Re-elect Len McCluskey!

Submitted by Matthew on 29 March, 2017 - 12:42 Author: Ann Field

Ballot papers for Unite the Union’s General Secretary and national Executive Council elections have been sent out to the union’s 1.4 million members. Voting runs to 19 April, and the result will be out on 28 April.

West Midlands Unite full-timer Gerard Coyne is the right-wing challenger to Len McCluskey, the incumbent General Secretary seeking re-election for a third time. Ian Allinson is also standing as the candidate of rank-and-file democracy.

Coyne’s campaign has made right-wing appeals to disengaged members of Unite. Apart from a promise to freeze union dues for two years, Coyne is standing for election on a largely policies-free platform. The vacuum is filled by mud-slinging, honing in on Unite putting over £400,000 into a share equity deal which enabled McCluskey to buy a £700,000 London flat. Coyne’s conclusion: “The man who talks about greedy bosses is a greedy boss himself.”

Another of Coyne’s targets is the £75,000 which Unite lent to Jeremy Corbyn’s 2016 Labour Party leadership campaign, and subsequently wrote off as a donation. Coyne’s response: “I’ll focus on saving the jobs of our members, not the job of the leader of the Labour Party.”

More recently, Coyne teamed up with Tom Watson to portray McCluskey as being in cahoots with Momentum in a plot to take over the Labour Party. Coyne’s strategy is to portray McCluskey as being engrossed in Labour Party politics and out of touch with ordinary Unite members: “Luxury flat loans and propping up the hard left: McCluskey is losing touch with Unite members.”

Coyne is not interested in arguing with McCluskey and winning over his supporters. His target is the most passive and inactive layers of Unite’s membership; for example in late March Coyne was given space in the Sun, the Sunday Times and the Sunday Express to attack McCluskey and promote his own campaign.

On the other hand, McCluskey is relying first and foremost on the Unite apparatus and the United Left election machine, rather than on political argument and membership engagement, to turn out the vote for him. Coyne’s alliance with the right wing of the Labour Party has not been used by McCluskey as an opportunity to open up a political debate among the Unite membership about implementation of the union’s political strategy. Instead, McCluskey has argued that a political strategy plays no role in his campaign and that his only concern is members’ bread-and-butter issues.

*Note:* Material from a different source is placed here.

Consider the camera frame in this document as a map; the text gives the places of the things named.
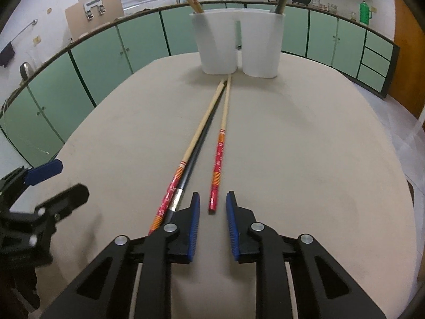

Coyne was (rightly) denounced for having written for the Sun – above all in a widely circulated article published in the Morning Star: “Collaborating with Murdoch is a taint that never fades”. So, writing for the Sun is an irremovable stain. But writing for a paper which acts as an apologist for Vladimir Putin, Bashar al-Assad, left anti-semitism, Brexit, attacks on freedom of movement of labour, and anti-Trotskyist witch-hunts in the Labour Party is an honour and a privilege.

Coyne doesn’t care about the opprobrium heaped on him for having written for the Sun. Metaphorially and literally, it is the readership of the Sun which is his target audience. Such examples sum up McCluskey’s campaign: based on a bureaucratic machine, averse to a real debate among the membership, and “left wing” only insofar as the politics of the Morning Star can be deemed to represent what counts as “left politics”.

Despite lacking the vast resources which Coyne and McCluskey have at their disposal, Ian Allinson secured enough nominations to be included on the ballot papers which have just been sent out. This is no small achievement . But while his campaign has challenged McCluskey from the left and raised basic ideas about what a lay-member-led union — in which full-timers are properly accountable to the membership — would look like, his campaign has not really taken off. Allison has not succeeded in defeating the argument that his campaign will achieve no more than taking votes way from McCluskey, thereby increasing Coyne’s chances of winning. And Allinson himself accepts that a victory for Coyne would be a disaster.

Nor has he succeeded in defeating the argument that his boast of being more pro-Corbyn than McCluskey himself is incoherent – given that he is not a Labour Party member and refuses to even attempt to join the Labour Party. Allinson’s support for Corbyn is not part of any strategy for transforming the Labour Party. And it defines what the Labour Party is in terms of who its leader is at any particular moment in time. Allinson has made support for freedom of movement a major feature of his campaign, but he is reported to have tweeted in January (though the tweet is no longer visible): “I wasn’t in Lexit campaign. Did vote out. Most arguments on both sides rotten. Key issues now workers’ rights & movement.”

This amounts to defending migrant rights which are under attack as a result of the course of action which he supported last June! Unite members should vote for McCluskey. But that is no more than the first stage of the campaign needed.